Collected data

________

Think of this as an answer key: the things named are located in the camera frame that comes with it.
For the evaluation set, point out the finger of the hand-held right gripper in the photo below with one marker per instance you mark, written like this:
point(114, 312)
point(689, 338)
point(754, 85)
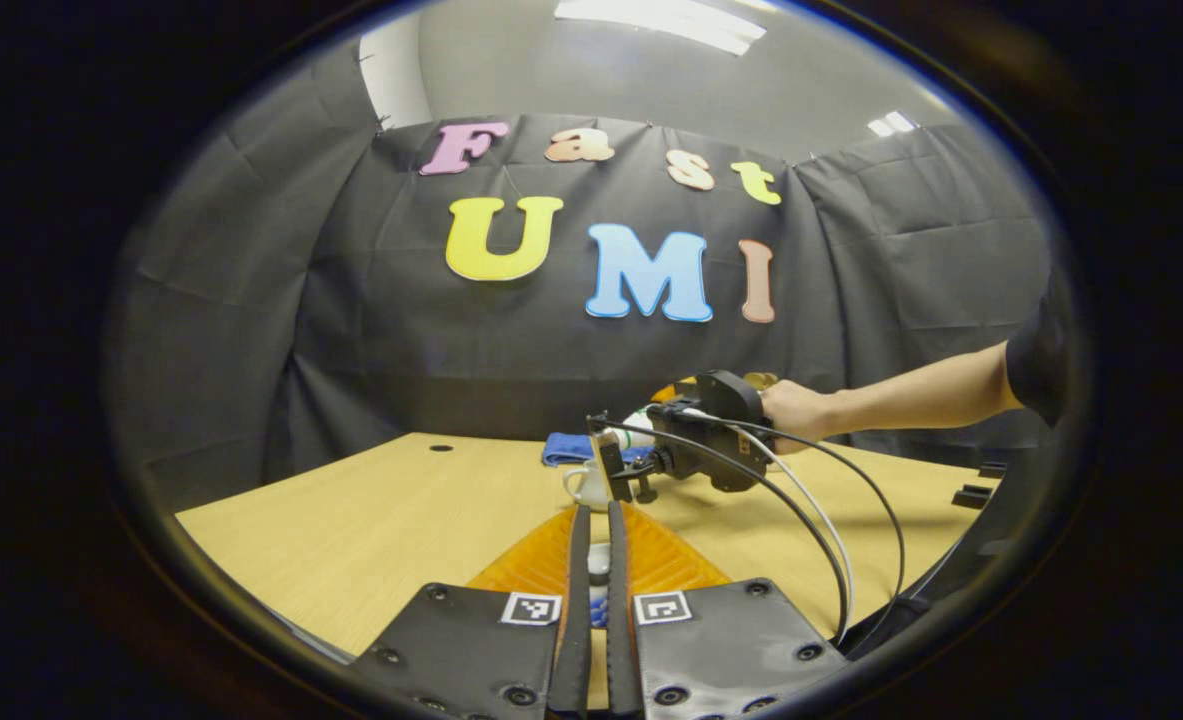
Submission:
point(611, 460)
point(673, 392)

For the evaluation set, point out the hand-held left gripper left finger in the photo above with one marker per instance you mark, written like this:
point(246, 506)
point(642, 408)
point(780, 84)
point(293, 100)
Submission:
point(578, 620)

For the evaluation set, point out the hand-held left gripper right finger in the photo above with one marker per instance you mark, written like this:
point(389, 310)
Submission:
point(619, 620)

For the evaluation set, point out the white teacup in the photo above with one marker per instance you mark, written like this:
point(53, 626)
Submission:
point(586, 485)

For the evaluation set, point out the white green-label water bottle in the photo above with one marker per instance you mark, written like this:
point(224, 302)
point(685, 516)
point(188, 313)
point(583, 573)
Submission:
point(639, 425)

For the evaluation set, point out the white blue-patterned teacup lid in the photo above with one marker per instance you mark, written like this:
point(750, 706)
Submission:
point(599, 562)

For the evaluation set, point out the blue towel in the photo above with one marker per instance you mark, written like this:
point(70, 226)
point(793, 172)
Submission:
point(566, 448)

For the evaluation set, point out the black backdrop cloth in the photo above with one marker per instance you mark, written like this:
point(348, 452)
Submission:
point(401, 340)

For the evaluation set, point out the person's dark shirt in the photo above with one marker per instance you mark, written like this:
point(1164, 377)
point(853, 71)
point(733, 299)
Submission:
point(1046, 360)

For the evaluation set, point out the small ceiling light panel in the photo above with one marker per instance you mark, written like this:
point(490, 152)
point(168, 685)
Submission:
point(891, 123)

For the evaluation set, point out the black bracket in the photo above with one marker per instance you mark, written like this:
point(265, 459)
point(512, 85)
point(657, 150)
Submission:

________

§ **ASSIGNMENT**:
Your answer must be the data above, copied exactly from its first line through the line containing "For the evaluation set, point out the finger", and nothing more.

§ **ANSWER TO THIS EXERCISE**:
Think of this as an answer key: the things named are located in the camera frame that comes with it.
For the evaluation set, point out the finger of the hand-held right gripper in the photo below with one marker per instance you mark, written like this:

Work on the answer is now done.